Reproduce the line containing "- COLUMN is" in the listing below, then every later line up to the end, precisely as written.

Data extract: Begin

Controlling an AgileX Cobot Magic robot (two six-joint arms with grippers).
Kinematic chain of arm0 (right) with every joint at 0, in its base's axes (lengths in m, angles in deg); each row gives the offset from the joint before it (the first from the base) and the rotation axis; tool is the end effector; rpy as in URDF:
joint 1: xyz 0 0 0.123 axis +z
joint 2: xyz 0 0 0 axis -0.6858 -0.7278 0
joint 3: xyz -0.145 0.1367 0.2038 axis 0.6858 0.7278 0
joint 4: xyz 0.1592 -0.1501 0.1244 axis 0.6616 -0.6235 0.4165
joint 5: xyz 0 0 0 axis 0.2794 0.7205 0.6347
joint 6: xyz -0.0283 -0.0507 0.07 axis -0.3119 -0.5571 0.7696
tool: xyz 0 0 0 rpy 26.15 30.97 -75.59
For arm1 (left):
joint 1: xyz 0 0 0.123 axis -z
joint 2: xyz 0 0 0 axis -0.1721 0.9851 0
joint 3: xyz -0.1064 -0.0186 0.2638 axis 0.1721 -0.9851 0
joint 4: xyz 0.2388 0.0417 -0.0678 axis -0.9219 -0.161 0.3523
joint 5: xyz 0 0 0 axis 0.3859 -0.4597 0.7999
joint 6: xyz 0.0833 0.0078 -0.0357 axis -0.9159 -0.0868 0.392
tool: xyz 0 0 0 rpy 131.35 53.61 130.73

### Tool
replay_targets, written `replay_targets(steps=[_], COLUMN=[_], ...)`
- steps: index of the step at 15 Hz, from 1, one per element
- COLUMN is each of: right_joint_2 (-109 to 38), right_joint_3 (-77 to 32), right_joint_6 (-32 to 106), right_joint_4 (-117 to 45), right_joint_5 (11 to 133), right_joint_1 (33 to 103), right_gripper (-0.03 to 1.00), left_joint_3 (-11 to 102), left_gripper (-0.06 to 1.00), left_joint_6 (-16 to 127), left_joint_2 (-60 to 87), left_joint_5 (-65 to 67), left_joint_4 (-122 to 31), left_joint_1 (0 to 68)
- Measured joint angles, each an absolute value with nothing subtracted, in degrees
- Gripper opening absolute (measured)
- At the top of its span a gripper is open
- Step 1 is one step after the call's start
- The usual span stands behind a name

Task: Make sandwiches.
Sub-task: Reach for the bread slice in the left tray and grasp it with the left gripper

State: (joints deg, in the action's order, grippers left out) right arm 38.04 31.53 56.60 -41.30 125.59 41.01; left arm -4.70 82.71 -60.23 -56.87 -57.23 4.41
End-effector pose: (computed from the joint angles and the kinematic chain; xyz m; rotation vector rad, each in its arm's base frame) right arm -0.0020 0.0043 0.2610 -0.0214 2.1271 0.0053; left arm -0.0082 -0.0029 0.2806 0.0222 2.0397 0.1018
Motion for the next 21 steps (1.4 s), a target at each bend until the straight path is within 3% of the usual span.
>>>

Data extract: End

Output for this exercise →
- COLUMN is each of: right_joint_2 (-109 to 38), right_joint_3 (-77 to 32), right_joint_6 (-32 to 106), right_joint_4 (-117 to 45), right_joint_5 (11 to 133), right_joint_1 (33 to 103), right_gripper (-0.03 to 1.00), left_joint_3 (-11 to 102), left_gripper (-0.06 to 1.00), left_joint_6 (-16 to 127), left_joint_2 (-60 to 87), left_joint_5 (-65 to 67), left_joint_4 (-122 to 31), left_joint_1 (0 to 68)
- Measured joint angles, each an absolute value with nothing subtracted, in degrees
- Gripper opening absolute (measured)
- At the top of its span a gripper is open
- Step 1 is one step after the call's start
- The usual span stands behind a name

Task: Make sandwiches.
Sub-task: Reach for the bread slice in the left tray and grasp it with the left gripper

State: (joints deg, in the action's order, grippers left out) right arm 38.04 31.53 56.60 -41.30 125.59 41.01; left arm -4.70 82.71 -60.23 -56.87 -57.23 4.41
End-effector pose: (computed from the joint angles and the kinematic chain; xyz m; rotation vector rad, each in its arm's base frame) right arm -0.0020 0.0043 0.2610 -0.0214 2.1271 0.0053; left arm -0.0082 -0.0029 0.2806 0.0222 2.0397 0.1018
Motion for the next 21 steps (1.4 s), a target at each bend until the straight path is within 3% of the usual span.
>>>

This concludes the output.